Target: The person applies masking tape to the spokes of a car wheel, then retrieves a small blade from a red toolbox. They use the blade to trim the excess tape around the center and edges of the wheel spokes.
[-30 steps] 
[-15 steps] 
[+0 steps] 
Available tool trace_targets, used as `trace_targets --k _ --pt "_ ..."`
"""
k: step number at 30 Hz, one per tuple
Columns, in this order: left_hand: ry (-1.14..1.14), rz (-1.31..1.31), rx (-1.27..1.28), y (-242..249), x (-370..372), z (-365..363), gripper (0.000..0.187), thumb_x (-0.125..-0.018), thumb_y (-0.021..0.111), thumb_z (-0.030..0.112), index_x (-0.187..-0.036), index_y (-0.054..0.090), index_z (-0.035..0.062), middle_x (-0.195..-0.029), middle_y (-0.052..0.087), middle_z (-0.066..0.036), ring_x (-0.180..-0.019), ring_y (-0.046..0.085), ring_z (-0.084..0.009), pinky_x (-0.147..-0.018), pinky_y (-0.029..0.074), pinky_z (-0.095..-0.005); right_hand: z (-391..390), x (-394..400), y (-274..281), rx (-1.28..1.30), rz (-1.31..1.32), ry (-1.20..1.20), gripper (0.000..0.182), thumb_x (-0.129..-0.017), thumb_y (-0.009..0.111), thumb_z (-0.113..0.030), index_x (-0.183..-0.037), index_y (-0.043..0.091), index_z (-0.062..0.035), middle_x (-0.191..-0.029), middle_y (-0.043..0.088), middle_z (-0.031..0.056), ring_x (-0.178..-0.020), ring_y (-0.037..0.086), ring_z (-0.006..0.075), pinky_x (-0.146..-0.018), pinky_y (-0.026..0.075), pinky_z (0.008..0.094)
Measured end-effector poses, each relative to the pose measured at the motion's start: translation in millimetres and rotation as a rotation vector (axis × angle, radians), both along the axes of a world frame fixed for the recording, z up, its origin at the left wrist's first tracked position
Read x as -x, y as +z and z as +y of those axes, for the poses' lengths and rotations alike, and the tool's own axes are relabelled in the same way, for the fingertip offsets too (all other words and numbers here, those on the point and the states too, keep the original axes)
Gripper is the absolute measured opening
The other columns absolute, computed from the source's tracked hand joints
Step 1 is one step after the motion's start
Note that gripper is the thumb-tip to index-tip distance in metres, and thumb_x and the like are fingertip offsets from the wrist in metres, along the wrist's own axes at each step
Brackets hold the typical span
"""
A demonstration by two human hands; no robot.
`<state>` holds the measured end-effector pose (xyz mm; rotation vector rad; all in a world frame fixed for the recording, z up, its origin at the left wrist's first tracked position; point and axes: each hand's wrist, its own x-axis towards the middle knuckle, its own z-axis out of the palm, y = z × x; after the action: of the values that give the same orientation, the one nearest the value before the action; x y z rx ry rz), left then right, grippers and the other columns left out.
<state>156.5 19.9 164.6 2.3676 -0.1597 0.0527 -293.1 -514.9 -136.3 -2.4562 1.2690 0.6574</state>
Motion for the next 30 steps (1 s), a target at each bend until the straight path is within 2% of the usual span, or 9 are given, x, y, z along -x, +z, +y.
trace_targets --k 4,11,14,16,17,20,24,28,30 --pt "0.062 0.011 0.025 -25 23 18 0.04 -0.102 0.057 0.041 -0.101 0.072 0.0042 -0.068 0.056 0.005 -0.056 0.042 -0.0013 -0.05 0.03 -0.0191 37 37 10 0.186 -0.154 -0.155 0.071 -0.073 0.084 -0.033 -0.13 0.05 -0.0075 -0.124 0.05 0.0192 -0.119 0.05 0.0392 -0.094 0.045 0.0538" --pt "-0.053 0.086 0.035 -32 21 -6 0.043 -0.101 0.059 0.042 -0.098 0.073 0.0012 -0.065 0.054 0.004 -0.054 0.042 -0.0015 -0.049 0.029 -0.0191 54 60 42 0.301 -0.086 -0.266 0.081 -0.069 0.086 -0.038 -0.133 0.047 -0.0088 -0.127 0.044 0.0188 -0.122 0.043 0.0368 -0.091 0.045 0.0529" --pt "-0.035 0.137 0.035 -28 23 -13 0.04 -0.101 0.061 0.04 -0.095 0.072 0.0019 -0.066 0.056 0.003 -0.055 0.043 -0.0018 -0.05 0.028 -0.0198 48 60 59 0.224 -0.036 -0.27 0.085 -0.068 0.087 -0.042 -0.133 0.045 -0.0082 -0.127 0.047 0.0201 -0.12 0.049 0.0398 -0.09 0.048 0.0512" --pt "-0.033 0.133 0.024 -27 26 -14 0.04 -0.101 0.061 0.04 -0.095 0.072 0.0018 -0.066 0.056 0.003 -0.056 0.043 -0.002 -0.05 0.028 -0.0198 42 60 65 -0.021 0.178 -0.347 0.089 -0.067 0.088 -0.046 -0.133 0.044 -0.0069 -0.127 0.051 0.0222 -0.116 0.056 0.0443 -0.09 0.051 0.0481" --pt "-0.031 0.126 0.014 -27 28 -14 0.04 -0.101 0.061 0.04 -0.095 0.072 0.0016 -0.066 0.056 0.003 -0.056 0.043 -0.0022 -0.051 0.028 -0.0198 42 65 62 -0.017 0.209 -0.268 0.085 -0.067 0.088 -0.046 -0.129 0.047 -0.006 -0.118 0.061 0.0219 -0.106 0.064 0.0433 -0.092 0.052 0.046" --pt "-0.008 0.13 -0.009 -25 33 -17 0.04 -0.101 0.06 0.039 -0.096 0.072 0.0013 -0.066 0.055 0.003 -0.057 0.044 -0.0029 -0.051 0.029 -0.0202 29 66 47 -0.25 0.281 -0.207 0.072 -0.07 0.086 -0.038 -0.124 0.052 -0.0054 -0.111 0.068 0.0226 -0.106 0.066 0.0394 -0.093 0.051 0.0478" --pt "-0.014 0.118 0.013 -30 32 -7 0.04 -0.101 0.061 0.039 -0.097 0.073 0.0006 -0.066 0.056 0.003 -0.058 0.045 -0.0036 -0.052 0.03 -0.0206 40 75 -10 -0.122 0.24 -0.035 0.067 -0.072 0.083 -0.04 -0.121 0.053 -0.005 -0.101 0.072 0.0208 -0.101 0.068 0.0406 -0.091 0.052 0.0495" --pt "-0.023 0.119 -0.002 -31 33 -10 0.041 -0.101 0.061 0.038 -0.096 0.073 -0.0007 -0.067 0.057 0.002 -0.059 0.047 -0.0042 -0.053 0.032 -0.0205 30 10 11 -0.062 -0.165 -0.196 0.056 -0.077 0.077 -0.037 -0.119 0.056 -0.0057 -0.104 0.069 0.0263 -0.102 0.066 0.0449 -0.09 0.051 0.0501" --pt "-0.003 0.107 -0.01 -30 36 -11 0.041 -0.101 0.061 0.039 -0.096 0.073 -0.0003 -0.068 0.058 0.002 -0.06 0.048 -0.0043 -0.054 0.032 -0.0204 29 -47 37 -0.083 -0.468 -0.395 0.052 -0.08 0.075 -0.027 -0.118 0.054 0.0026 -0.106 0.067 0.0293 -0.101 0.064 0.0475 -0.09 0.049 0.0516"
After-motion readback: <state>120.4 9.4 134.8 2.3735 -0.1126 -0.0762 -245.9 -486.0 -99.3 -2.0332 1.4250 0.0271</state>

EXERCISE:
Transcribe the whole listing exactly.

WRITTEN ANSWER:
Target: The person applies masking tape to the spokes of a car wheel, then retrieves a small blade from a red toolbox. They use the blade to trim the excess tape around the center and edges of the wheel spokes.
[-30 steps] 
[-15 steps] 
[+0 steps] 
Available tool trace_targets, used as `trace_targets --k _ --pt "_ ..."`
"""
k: step number at 30 Hz, one per tuple
Columns, in this order: left_hand: ry (-1.14..1.14), rz (-1.31..1.31), rx (-1.27..1.28), y (-242..249), x (-370..372), z (-365..363), gripper (0.000..0.187), thumb_x (-0.125..-0.018), thumb_y (-0.021..0.111), thumb_z (-0.030..0.112), index_x (-0.187..-0.036), index_y (-0.054..0.090), index_z (-0.035..0.062), middle_x (-0.195..-0.029), middle_y (-0.052..0.087), middle_z (-0.066..0.036), ring_x (-0.180..-0.019), ring_y (-0.046..0.085), ring_z (-0.084..0.009), pinky_x (-0.147..-0.018), pinky_y (-0.029..0.074), pinky_z (-0.095..-0.005); right_hand: z (-391..390), x (-394..400), y (-274..281), rx (-1.28..1.30), rz (-1.31..1.32), ry (-1.20..1.20), gripper (0.000..0.182), thumb_x (-0.129..-0.017), thumb_y (-0.009..0.111), thumb_z (-0.113..0.030), index_x (-0.183..-0.037), index_y (-0.043..0.091), index_z (-0.062..0.035), middle_x (-0.191..-0.029), middle_y (-0.043..0.088), middle_z (-0.031..0.056), ring_x (-0.178..-0.020), ring_y (-0.037..0.086), ring_z (-0.006..0.075), pinky_x (-0.146..-0.018), pinky_y (-0.026..0.075), pinky_z (0.008..0.094)
Measured end-effector poses, each relative to the pose measured at the motion's start: translation in millimetres and rotation as a rotation vector (axis × angle, radians), both along the axes of a world frame fixed for the recording, z up, its origin at the left wrist's first tracked position
Read x as -x, y as +z and z as +y of those axes, for the poses' lengths and rotations alike, and the tool's own axes are relabelled in the same way, for the fingertip offsets too (all other words and numbers here, those on the point and the states too, keep the original axes)
Gripper is the absolute measured opening
The other columns absolute, computed from the source's tracked hand joints
Step 1 is one step after the motion's start
Note that gripper is the thumb-tip to index-tip distance in metres, and thumb_x and the like are fingertip offsets from the wrist in metres, along the wrist's own axes at each step
Brackets hold the typical span
"""
A demonstration by two human hands; no robot.
`<state>` holds the measured end-effector pose (xyz mm; rotation vector rad; all in a world frame fixed for the recording, z up, its origin at the left wrist's first tracked position; point and axes: each hand's wrist, its own x-axis towards the middle knuckle, its own z-axis out of the palm, y = z × x; after the action: of the values that give the same orientation, the one nearest the value before the action; x y z rx ry rz), left then right, grippers and the other columns left out.
<state>156.5 19.9 164.6 2.3676 -0.1597 0.0527 -293.1 -514.9 -136.3 -2.4562 1.2690 0.6574</state>
Motion for the next 30 steps (1 s), a target at each bend until the straight path is within 2% of the usual span, or 9 are given, x, y, z along -x, +z, +y.
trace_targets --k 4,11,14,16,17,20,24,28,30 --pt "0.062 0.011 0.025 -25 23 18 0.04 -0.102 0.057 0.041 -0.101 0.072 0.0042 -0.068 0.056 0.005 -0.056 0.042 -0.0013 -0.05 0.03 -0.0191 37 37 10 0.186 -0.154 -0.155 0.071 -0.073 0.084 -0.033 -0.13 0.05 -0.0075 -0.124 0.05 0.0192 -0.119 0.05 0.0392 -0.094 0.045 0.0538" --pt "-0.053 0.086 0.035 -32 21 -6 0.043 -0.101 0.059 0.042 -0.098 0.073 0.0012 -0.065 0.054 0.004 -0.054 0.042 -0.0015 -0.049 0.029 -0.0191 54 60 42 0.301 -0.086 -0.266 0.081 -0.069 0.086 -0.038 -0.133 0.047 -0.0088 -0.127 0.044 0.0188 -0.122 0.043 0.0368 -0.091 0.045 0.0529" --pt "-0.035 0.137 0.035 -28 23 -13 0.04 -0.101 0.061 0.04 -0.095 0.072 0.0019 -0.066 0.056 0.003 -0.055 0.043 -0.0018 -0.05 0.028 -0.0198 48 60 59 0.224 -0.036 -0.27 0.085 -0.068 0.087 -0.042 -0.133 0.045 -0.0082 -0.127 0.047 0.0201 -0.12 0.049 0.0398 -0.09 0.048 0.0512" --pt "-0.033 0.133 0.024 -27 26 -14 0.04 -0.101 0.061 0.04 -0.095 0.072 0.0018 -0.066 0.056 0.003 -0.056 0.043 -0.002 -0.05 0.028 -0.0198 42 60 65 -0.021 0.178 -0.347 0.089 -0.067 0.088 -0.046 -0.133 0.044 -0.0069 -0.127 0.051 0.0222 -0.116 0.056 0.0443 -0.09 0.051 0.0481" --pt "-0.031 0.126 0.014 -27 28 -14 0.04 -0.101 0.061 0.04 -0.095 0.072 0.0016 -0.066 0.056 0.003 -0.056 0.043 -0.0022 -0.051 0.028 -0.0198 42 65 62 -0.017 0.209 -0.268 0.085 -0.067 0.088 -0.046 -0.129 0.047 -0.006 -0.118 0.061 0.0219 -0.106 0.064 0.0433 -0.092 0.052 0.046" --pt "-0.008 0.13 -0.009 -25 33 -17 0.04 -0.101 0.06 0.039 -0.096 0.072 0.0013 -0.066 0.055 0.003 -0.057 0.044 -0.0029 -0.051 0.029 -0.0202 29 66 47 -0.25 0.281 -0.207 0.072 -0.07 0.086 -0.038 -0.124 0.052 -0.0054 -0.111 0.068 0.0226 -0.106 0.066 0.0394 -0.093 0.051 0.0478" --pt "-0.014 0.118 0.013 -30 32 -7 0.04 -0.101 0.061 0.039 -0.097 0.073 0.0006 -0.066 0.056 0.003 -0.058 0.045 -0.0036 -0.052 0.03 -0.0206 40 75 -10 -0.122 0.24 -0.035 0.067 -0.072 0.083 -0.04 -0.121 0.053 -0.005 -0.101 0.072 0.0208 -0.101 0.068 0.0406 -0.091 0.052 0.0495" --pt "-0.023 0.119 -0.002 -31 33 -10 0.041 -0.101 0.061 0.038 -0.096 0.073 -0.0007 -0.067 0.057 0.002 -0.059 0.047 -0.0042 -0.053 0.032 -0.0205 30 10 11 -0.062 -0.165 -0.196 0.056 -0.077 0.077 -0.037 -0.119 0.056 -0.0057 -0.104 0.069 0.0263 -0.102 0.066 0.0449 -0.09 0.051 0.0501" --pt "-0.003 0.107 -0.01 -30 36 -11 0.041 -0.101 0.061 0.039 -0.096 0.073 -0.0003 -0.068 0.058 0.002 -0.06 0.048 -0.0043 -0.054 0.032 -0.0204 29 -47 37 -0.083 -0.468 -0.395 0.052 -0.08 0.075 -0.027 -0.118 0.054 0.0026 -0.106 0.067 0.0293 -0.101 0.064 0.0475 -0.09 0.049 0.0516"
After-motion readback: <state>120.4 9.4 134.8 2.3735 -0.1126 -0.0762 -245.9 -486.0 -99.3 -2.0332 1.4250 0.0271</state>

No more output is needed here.